At InspiredPlay, we believe children and young people should be able to play freely within their communities. It’s important to know that providing play opportunities is as much about creating general public space that offers play opportunities, as it is about designing and developing designated play spaces.
What is ‘playable’ space?
Playable space is simply a way of describing ‘shared’ public space, which meets the needs of different people at the same time. Support for playable spaces can greatly extend the range of play opportunities offered to children and can be highly cost effective. A positive attitude towards play is a key feature of good public spaces and helps create a more child-friendly place to live.
In order to label somewhere a ‘playable’ space, a legitimate use of it must be children’s active play. Yes, it’s obvious that playability is a feature of fixed equipment play areas – but it is also a feature of some parks, recreation grounds, natural areas and other types of public open space.
Playability is not just a matter of a place’s physical characteristics. It can also be influenced by social and cultural aspects; for example, a space that is dominated by older people who do not welcome kids is not playable, regardless of its physical characteristics.
What characterises playable space?
Good playable spaces need to make children and young people feel welcome. Most public open spaces and parks have enormous potential for play and children should be encouraged and supported to do so. For example, the use of ‘No ball games’ or ‘Keep off the grass’ signs should be always be questioned and ultimately avoided unless there are strong safety reasons for their use. Structures designed with anti-skate features might also be reconsidered. Supporting playable space can be as much about attitudes as features.
Good playable space can include informal play features. In conventional play areas, the installation of play equipment acts as a signpost to children that they are welcome to play there. Playable space may need a ‘signal’ – but it doesn’t need to be equipment. Boulders, logs, planting or special surfacing can highlight that children are welcome to play there. Such spaces can be adopted by children and improved by items they bring along themselves.
Good playable space should be monitored for unexpected dangers. Children get so many benefits from being outdoors and creating their own play spaces without adult intervention. However, once it is clear that local children are using a place, site owners should keep an eye on the situation. Children will often improvise, using their own judgement to decide what feels safe, and in this case the site supervisor should always do a risk assessment as well as consider the benefits.
Good playable space is shared space, which respects the needs of everyone who uses it. Public space is generally shared space and the different groups of people who use it likely have different needs for the way it’s designed. It is possible to meet these different needs but with careful design that considers all of the potential uses.
Where can we create playable space?
In towns and cities
The most important locations for playable space are where children would most naturally want to play – on their local street or the local green area, as examples. In parks and green spaces, trees, bushes and water may give children the chance to invent their own play. Urban areas such as streets, town centres, public squares and fountains may also provide play opportunities. Water has always been part of the urban streetscape, and has a magnetic attraction for children.
Many residential complexes are laid out with networks of verges and greens, but because the land is close to housing, it requires careful handling if children are to play there.
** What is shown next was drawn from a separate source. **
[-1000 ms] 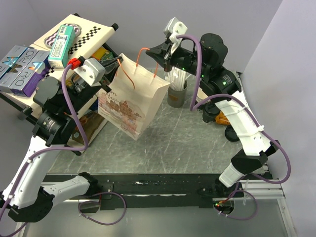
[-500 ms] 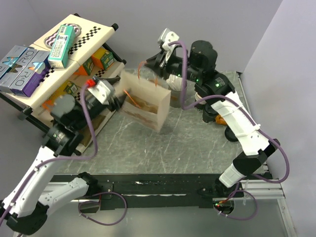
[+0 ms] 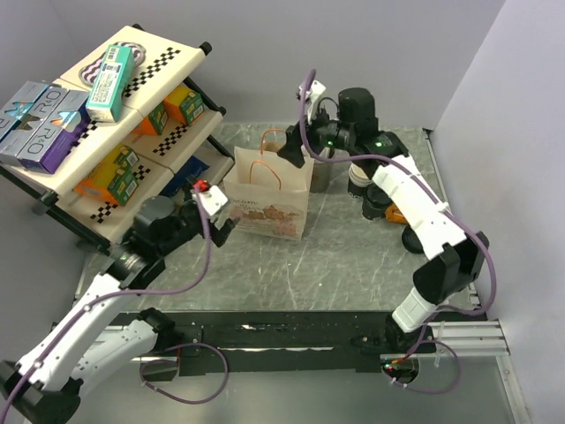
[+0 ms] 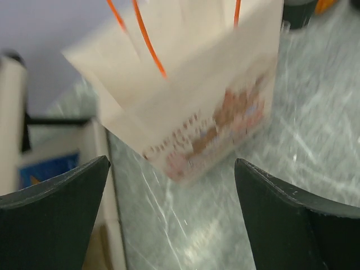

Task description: Pack the takeout coffee

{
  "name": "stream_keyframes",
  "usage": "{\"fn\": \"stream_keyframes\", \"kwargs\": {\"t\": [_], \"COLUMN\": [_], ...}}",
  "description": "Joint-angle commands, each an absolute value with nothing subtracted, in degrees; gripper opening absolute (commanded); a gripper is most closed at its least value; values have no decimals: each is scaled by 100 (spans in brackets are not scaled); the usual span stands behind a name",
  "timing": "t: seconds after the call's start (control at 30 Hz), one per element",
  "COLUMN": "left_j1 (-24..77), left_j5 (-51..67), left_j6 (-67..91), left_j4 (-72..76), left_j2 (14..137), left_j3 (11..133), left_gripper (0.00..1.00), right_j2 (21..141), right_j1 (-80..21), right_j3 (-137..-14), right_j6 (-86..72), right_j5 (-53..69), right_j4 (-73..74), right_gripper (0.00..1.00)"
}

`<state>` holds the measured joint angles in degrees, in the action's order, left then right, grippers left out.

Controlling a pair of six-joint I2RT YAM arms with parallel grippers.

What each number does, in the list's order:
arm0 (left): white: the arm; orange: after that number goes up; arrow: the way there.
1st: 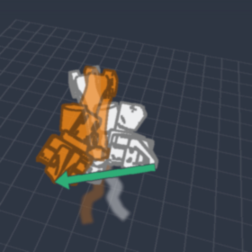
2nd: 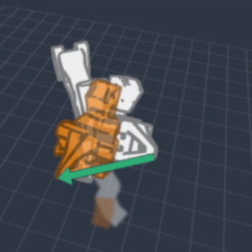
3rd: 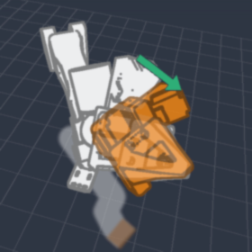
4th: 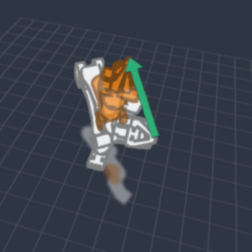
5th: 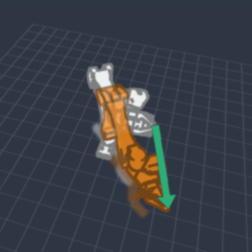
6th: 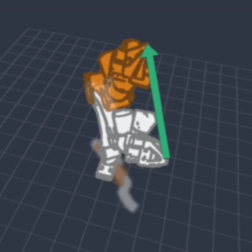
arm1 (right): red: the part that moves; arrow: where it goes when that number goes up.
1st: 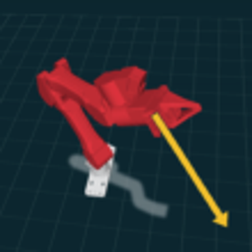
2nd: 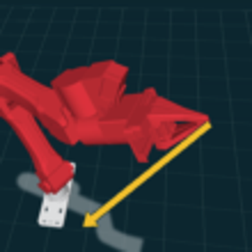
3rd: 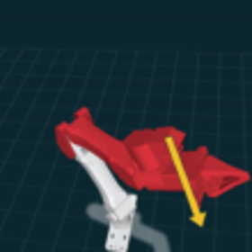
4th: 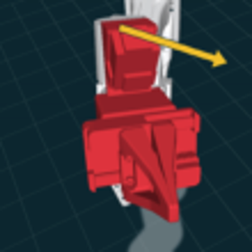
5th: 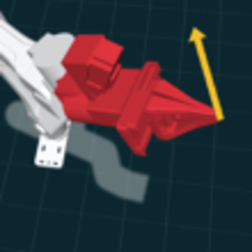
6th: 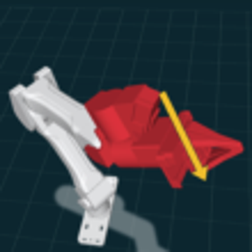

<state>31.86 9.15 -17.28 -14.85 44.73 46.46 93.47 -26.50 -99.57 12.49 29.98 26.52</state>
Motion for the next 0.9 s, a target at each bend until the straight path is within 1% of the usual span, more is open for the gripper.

With consideration however, these spaces have huge potential for providing play opportunities close to home.
Lots of children use their local street for play, especially when parents feel content that they or their friends can keep an eye on what they’re up to. Small corners that might not be noticed by adults can have massive appeal for young ones. Opportunities for street play can be enhanced by reducing traffic volumes and speeds, and local streets can be planned, designed or adapted so that children and their families feel more confident about playing out. Streets that are well designed for play are usually also better for pedestrians, cyclists and the whole community. The provision of ‘pocket parks’ and play spaces are a great way of promoting streets as social places.
What does this look like in practice?
In the casual open green space you see above, we were able to encourage tree climbing and rope swinging by installing our specialty safety surfacing. Having this in place both welcomes play and ensures safety leaving both parents and keiki feeling confident to use the space for its intended play opportunity. This is a perfect example of a ‘playable’ space.